Pants, a moral claim is always about obligation, the "ought," thus moral relativism claims that there is no "ought" upon anyone in any objective manner whatsoever; rather, moral relativism teaches that people only ought to do what they themselves believe they ought to do and no other person's moral system is any more right or wrong than anyone elses.
Thus, If person X believes in molesting children and Person A believes in protecting children from molestation, under moral relativism; both claims are equally valid and invalid at the same time. They are relative and subjective; neither person X or A is right or wrong.
That is moral relativism.
What you are talking about something that is not even a moral or ethical statement at all, just an observation of historical patterns.
Now, you can choose to infer from that observation of different cultures in different times that different cultures ought to behave as they wish and that their cultural morality is no better or worse than that of other cultures; that still would not be moral relativism, but moral particularism (as @Sivad has pointed out).
However, if you "attempted" to infer from that same observation the system of moral relativism, what would that claim even look like? That because other cultures in different times had different norms that individuals "ought" to have their own preferred morality of their own choosing?

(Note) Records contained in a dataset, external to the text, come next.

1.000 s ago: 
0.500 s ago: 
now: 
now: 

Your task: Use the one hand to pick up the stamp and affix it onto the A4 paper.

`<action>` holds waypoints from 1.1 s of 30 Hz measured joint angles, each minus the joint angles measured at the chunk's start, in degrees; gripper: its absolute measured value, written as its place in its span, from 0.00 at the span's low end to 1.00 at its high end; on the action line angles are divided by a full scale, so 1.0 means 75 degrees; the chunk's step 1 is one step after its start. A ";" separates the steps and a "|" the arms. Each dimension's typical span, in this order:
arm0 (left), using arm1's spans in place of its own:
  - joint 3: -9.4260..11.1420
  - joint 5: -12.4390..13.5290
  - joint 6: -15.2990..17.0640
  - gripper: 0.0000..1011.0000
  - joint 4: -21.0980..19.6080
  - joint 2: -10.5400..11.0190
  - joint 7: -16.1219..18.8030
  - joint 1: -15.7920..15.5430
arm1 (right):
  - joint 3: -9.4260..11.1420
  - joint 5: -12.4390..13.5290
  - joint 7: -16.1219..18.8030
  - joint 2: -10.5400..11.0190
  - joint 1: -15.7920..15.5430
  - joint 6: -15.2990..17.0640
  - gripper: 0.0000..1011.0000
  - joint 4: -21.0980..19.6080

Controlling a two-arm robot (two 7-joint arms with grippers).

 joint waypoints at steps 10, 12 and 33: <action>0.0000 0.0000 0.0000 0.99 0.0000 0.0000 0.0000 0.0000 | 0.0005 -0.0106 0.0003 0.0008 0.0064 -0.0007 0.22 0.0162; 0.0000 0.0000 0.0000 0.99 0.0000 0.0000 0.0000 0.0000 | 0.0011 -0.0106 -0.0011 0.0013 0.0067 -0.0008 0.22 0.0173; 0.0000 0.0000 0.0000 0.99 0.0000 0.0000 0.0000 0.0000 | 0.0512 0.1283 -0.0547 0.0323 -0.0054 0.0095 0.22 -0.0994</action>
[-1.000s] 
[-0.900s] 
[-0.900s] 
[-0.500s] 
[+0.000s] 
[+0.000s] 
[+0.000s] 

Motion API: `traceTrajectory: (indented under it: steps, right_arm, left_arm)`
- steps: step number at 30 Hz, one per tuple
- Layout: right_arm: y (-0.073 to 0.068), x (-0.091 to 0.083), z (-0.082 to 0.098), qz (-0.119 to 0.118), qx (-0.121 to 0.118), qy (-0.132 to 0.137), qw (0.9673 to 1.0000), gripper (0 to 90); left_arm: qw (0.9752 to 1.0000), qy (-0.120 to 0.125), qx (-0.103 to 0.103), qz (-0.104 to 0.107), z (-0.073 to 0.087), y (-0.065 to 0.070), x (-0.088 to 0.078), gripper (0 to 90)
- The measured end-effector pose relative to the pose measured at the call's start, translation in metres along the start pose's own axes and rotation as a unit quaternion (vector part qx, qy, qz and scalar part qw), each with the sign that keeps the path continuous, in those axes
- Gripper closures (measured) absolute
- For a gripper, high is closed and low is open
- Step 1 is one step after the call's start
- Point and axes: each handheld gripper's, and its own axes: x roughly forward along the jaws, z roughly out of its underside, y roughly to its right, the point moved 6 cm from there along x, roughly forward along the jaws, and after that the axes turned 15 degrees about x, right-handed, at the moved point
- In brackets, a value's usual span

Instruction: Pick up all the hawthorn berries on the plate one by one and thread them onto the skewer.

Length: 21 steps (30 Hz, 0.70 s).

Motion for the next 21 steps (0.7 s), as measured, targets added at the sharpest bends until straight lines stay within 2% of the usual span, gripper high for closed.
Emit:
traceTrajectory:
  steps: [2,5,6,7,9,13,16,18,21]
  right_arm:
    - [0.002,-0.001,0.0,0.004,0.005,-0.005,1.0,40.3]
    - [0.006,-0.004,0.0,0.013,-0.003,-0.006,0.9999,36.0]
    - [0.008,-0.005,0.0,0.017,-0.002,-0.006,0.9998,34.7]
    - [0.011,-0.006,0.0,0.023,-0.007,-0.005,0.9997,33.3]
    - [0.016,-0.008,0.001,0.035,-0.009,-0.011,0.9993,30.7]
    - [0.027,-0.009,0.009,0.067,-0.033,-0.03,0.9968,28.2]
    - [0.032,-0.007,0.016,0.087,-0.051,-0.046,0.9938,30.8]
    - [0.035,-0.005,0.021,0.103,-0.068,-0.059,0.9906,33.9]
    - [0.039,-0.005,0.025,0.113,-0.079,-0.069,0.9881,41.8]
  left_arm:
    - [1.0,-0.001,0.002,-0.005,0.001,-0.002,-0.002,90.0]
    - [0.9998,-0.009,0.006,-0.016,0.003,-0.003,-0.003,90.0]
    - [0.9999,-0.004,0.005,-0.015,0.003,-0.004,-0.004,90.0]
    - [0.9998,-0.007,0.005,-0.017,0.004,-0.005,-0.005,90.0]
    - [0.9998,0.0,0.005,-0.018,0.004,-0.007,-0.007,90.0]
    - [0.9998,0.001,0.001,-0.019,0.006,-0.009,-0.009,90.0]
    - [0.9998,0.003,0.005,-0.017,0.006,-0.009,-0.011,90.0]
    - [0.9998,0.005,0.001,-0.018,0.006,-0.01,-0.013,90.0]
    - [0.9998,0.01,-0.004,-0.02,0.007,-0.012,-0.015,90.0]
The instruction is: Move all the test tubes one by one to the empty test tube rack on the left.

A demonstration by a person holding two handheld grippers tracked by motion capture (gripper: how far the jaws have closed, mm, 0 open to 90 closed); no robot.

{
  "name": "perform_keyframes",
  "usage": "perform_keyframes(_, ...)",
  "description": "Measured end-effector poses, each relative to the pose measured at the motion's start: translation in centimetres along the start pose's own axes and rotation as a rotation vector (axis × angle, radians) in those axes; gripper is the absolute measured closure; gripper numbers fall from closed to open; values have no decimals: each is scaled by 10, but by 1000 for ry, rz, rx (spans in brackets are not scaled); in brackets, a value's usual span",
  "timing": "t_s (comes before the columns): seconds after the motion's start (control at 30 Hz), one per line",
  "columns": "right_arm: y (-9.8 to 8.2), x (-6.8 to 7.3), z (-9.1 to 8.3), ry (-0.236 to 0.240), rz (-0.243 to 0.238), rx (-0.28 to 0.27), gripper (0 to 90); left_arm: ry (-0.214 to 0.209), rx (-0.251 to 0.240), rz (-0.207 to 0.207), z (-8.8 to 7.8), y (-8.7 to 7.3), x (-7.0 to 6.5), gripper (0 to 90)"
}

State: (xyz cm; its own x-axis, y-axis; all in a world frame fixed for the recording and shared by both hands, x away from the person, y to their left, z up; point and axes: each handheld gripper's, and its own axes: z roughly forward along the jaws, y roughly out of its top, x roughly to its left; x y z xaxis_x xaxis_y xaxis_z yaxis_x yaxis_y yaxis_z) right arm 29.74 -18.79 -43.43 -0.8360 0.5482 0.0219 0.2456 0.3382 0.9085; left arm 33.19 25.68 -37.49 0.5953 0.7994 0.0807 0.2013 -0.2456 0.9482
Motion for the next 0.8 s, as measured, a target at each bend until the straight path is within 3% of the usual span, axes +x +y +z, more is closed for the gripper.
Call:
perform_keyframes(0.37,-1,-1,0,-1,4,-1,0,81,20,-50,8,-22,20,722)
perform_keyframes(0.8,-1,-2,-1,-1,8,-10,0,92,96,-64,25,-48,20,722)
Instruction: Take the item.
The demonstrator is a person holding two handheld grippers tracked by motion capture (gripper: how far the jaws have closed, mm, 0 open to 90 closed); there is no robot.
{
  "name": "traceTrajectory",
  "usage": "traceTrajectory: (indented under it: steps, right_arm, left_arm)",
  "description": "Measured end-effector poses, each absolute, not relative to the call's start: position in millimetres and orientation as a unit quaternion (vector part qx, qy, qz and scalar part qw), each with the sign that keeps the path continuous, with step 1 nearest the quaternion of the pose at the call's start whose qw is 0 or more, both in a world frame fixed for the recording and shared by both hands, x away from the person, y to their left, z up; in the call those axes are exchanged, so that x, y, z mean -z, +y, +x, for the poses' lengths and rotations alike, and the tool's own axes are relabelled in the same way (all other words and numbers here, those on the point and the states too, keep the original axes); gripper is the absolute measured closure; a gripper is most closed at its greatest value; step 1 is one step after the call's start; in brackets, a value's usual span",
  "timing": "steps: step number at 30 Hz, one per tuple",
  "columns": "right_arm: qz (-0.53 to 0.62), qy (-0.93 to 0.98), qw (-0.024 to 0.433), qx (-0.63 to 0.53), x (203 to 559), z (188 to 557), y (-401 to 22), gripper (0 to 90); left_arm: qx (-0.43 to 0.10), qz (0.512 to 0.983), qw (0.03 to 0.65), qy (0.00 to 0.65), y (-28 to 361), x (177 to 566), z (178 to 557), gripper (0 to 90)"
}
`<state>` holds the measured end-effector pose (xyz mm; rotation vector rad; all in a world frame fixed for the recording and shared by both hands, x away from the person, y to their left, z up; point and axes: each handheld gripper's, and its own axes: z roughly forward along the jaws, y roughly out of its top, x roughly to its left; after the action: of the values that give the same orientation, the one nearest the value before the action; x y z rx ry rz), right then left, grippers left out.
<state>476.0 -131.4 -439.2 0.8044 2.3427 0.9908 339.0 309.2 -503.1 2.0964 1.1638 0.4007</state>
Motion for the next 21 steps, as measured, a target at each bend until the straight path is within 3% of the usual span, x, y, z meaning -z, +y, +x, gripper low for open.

Well that would be a contradiction because you are claiming that morality is relative but that everyone "ought" to act/believe that relative morality which is not a morally relative claim in itself due to its scope.
Likewise, if you infer ANY ethical or moral statement from that observation, it would ALWAYS be a fallacy anyway; the is-ought fallacy (also called the naturalistic fallacy), for you cannot logically infer from historic observation of what people did (the is), what people should do or believe (the ought).
If you are merely stating what people do and are making no "ought" claims at all, then you are not talking about morality in any sense whatsoever; only what people do or have done.
That is sociology, not morality or ethics.
"It is when a people forget God that tyrants forge their chains. A vitiated state of morals... is incompatible with freedom."